The Untold Story of the Shutdown

There is an untold story behind the weekend announcement that the federal government would reopen until February 15. Lawmakers in both parties will work to find common ground on the stalemate that partially closed the government for 35 days.

Speaker Nancy Pelosi crowed “our unity is our power”. But in the House her total refusal to negotiate with President Trump and find a compromise was quickly and quietly eroding this support beneath her.

On January 17, Republicans offered a motion on the House floor to pay all federal workers their mid-January paycheck – a ‘paychecks over politics’ effort to relieve the pain on federal workers during this unnecessary shutdown. While all GOP lawmakers backed the effort, only six Democrats joined them.

The next week as lines at airports grew longer and federal workers appeared at food banks and searched for second jobs, House Republicans offered the same motion during debate. This time ten Democrats left their hard-line party, disagreeing with Pelosi’s cynical “maximum pain” strategy that believed the more federal workers hurt, the better leverage it was against President Trump. 

The following day, January 24, the motion to pay all federal workers fully was again offered. This time, despite furious arm twisting by Speaker Pelosi and her lieutenants, 13 Democrats sided with Republicans and federal workers.

This was quickly becoming a critical problem for Pelosi.
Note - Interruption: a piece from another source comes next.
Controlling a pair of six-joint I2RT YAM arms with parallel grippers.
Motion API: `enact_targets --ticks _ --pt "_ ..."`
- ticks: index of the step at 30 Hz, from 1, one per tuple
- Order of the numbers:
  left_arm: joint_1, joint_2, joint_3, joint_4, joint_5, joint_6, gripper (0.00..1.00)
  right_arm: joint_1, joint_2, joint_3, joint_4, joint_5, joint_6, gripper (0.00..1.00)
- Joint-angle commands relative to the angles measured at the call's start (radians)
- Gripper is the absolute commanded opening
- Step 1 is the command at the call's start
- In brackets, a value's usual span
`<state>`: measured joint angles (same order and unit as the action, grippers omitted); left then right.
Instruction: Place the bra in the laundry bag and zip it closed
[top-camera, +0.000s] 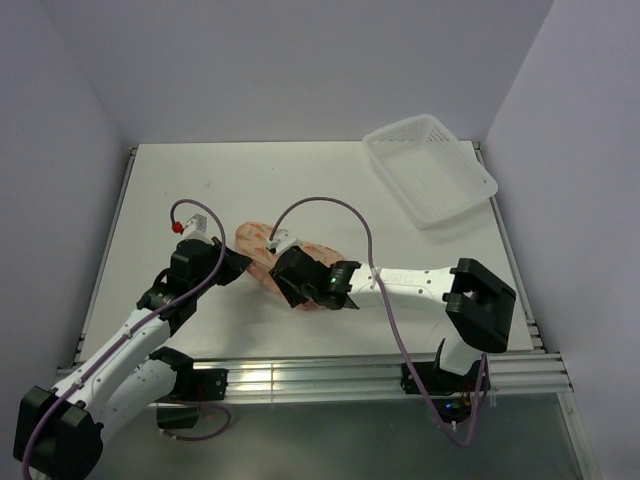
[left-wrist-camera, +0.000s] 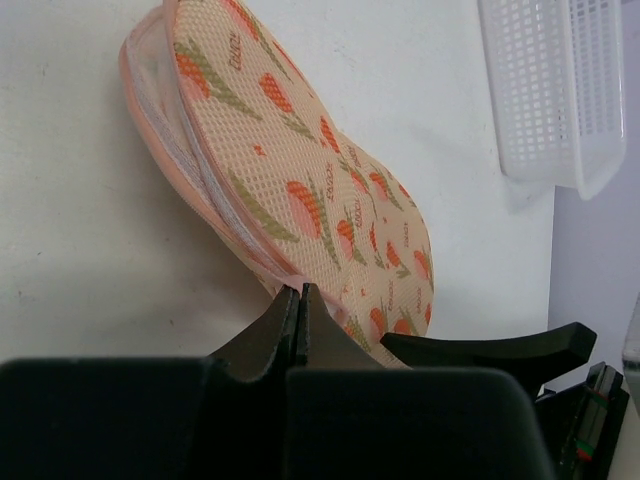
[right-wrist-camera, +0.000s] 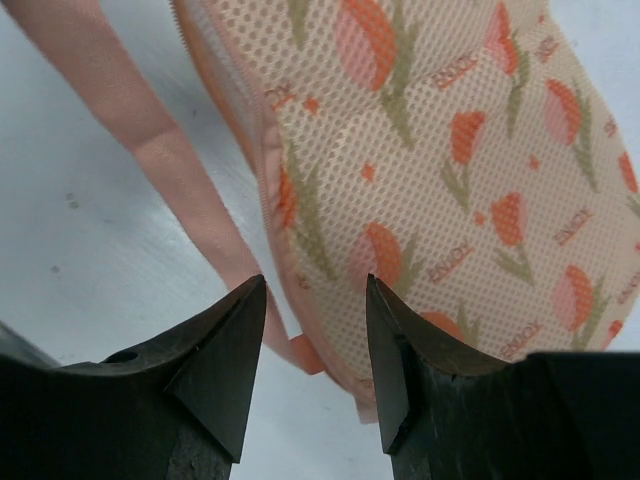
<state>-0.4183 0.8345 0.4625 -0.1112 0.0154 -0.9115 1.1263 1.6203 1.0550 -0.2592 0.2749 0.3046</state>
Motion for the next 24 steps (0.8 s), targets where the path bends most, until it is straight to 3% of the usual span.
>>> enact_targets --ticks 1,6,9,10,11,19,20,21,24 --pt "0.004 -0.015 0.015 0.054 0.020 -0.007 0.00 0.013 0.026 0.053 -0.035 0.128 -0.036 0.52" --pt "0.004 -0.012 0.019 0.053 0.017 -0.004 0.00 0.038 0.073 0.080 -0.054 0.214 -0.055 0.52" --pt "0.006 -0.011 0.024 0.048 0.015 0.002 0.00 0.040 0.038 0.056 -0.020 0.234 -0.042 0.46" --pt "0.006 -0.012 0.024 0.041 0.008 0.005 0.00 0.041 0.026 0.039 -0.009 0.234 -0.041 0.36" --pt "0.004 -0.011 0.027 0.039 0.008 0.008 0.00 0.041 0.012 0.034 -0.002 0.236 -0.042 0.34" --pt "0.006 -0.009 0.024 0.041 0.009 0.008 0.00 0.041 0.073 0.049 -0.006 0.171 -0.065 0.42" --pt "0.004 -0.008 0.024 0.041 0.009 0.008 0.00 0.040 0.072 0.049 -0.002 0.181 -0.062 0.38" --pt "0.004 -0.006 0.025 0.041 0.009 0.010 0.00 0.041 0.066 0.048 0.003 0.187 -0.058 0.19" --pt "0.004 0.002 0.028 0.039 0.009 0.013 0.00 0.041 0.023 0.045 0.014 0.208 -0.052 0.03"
If only six more Democrats put federal workers and their families ahead of shutdown politics, the GOP motion would prevail and her leverage disappear. 
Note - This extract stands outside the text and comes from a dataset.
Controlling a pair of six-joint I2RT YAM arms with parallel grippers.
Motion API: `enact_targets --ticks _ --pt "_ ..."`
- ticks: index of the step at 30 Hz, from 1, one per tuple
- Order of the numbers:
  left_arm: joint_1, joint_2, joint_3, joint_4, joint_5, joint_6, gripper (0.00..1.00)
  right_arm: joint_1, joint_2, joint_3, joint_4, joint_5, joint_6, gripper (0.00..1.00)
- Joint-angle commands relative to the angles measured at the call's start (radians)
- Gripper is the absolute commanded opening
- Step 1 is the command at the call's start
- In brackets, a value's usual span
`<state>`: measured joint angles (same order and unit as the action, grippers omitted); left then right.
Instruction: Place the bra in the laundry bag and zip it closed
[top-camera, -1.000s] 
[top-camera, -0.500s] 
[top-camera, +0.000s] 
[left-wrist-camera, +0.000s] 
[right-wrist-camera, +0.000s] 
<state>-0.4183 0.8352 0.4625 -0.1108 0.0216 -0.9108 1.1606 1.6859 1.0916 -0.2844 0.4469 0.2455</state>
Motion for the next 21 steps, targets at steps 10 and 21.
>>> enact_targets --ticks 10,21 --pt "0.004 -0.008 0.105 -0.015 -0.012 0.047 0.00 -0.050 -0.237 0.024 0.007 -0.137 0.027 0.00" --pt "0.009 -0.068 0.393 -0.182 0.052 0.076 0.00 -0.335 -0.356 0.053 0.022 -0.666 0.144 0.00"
At the same time, 30 frustrated House Democrats sent Pelosi a letter outlining a process to hold House votes on a compromise to fund border security, extend DACA provisions and reopen the government.

To make matters worse for Speaker Pelosi, more congressional Democrats were publicly acknowledging the harm from an open border and the need for more resources to secure it. Rep. Collin Peterson of Minnesota flatly said, “Give Trump the money. Why are we fighting over this? We’re going to build that wall anyway.”

Pelosi was getting the message from her troops that it was past time to stop the obstructionism and find common ground with the president.

Ultimately, she and President Trump agreed on a three-week reopening and to negotiate – something she had adamantly refused to do whether the government was open or not. Although all Texas Democrats stuck with Pelosi and her dangerous ‘not one dollar’ for border security, Texas is paying a steep price in the forms of human trafficking, gang violence, drug trafficking and violent crime from a porous southern border.

The real irony is that the estimated cost to the economy for this partial-government shutdown is $6 billion, more than the $5.7 billion the President requested for the border security.

I’ll continue to back President Trump’s insistence to fully fund crucial border security while extending key DACA provisions as the president has offered. He’s asking for one-tenth of one percent of the federal budget for 230 miles of barriers where it makes sense, more technology, portable scanners for drug detection, humanitarian and medical aid, more border agents and personnel to address the 800,000 case border backlog.

It’s time to find common ground and keep this government open. Our families, workers and communities deserve it.